• **Requirement**
Hunt through the entries for the word "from" and copy each line in which it appears.

• **Data listing**
______
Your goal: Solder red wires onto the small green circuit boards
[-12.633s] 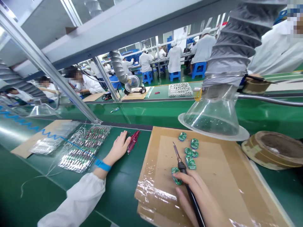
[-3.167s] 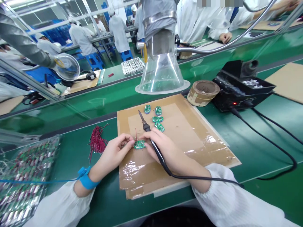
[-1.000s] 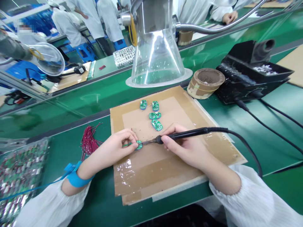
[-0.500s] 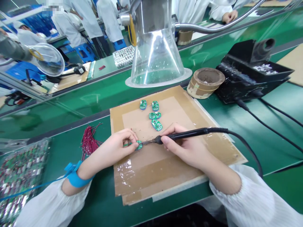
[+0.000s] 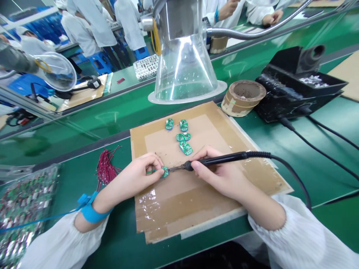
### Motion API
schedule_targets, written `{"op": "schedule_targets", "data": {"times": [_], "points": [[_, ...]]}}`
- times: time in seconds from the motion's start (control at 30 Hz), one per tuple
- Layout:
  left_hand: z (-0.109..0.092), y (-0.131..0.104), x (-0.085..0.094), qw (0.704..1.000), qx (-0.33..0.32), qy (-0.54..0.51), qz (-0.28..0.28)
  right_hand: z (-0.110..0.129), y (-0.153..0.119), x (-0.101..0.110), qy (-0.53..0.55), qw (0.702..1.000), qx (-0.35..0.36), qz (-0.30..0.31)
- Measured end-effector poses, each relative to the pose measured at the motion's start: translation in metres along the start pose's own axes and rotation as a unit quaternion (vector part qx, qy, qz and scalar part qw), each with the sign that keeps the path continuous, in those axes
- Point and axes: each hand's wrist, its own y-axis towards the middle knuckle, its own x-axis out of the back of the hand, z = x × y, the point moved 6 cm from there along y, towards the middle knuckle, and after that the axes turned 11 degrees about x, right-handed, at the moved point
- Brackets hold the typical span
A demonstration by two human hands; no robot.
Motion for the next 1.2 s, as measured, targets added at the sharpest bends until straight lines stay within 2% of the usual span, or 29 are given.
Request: {"op": "schedule_targets", "data": {"times": [0.23, 0.43, 0.9, 1.2], "points": [[0.0008, 0.0, 0.0007, 1.0, -0.006, -0.008, 0.002, -0.0009, 0.0, 0.002, 0.0, 1.0, -0.001, -0.009], [0.0028, 0.0001, -0.0018, 0.999, -0.03, -0.015, 0.0, 0.003, 0.0024, 0.0067, 0.025, 0.998, -0.004, -0.065], [0.0055, -0.0022, -0.0034, 1.0, -0.026, 0.007, -0.004, 0.0029, 0.0026, 0.008, 0.019, 0.997, -0.004, -0.074], [0.0059, -0.0033, -0.0019, 0.999, -0.03, -0.025, 0.013, -0.0029, -0.0018, 0.0087, 0.054, 0.994, -0.011, -0.094]]}}
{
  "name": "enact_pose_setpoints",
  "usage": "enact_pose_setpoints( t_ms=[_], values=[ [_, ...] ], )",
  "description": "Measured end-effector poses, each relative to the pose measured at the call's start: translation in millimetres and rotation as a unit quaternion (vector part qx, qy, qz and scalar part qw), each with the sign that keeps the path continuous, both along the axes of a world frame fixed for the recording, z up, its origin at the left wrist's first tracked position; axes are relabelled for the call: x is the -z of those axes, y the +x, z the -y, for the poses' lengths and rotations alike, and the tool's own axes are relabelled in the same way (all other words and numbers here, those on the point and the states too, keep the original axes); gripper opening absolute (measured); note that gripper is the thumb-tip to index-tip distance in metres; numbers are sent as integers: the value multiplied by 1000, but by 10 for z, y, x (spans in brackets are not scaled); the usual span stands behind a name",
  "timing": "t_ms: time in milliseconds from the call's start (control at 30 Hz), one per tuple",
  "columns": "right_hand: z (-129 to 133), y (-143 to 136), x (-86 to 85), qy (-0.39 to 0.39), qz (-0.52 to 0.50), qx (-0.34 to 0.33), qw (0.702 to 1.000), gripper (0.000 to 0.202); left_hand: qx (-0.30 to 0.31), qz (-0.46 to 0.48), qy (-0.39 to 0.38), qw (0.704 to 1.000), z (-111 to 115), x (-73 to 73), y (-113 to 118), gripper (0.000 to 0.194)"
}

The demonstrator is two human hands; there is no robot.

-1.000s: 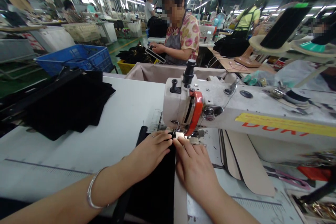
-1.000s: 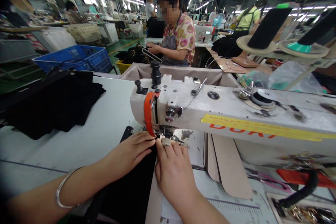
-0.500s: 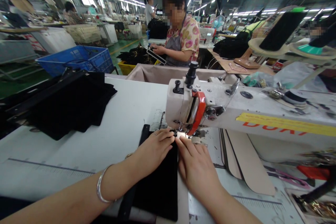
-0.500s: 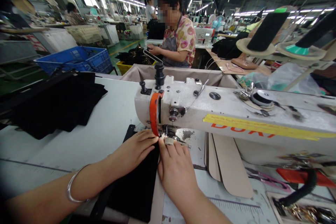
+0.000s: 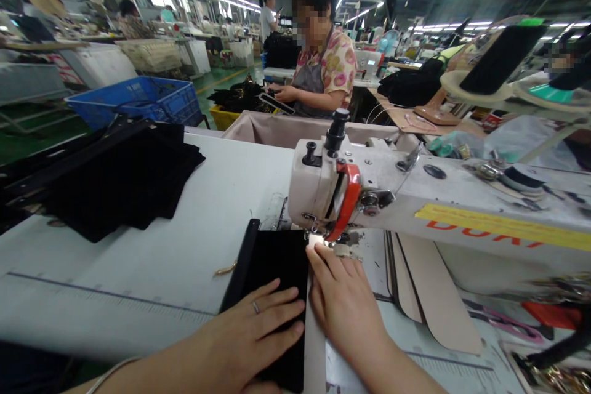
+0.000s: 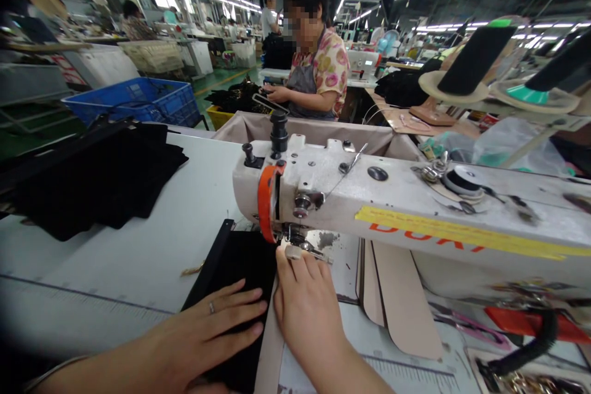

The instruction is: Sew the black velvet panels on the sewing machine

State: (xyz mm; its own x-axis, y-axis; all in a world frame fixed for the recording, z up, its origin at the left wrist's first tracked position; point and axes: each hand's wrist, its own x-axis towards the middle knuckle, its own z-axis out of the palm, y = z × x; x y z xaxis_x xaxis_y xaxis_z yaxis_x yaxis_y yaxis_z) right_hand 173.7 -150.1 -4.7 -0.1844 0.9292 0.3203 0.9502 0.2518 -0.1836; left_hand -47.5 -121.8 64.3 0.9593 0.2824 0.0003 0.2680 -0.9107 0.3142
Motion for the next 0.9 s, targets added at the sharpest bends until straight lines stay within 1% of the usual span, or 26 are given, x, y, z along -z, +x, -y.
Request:
enact_pose_setpoints(
  t_ms=[67,167,233,400,633,767,900],
  values=[
    [5,1,2,-5,0,-1,1000,53,8,3,11,1000,-13,20,1,50],
    [10,2,1,-15,-2,-2,1000,53,7,38,25,999,-34,106,8,37],
    [8,2,-4,-17,-2,-1,1000,53,3,64,26,998,-38,169,6,33],
    [-2,2,-25,-12,3,-5,1000,53,20,91,11,996,-77,290,-9,33],
    [-5,13,-22,-14,4,-10,1000,52,25,143,8,989,-224,439,-3,35],
    [-5,18,-23,-7,11,-16,1000,50,26,137,18,990,-317,480,8,35],
    [-8,14,-31,-2,12,-17,1000,49,23,127,28,991,-413,475,31,37]
  ],
)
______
• **Task response**
- times: time in seconds from the motion's start (control at 30 Hz), one per tuple
- Point and axes: each hand's wrist, its own y-axis towards the middle knuckle, its own x-axis out of the back of the hand, z = x × y, the point moved 6 cm from there along y, towards the middle knuckle, and after that the axes turned 11 degrees about x, right-handed, at the moved point
  "timing": "t_ms: time in milliseconds from the call's start (control at 30 Hz), one per tuple",

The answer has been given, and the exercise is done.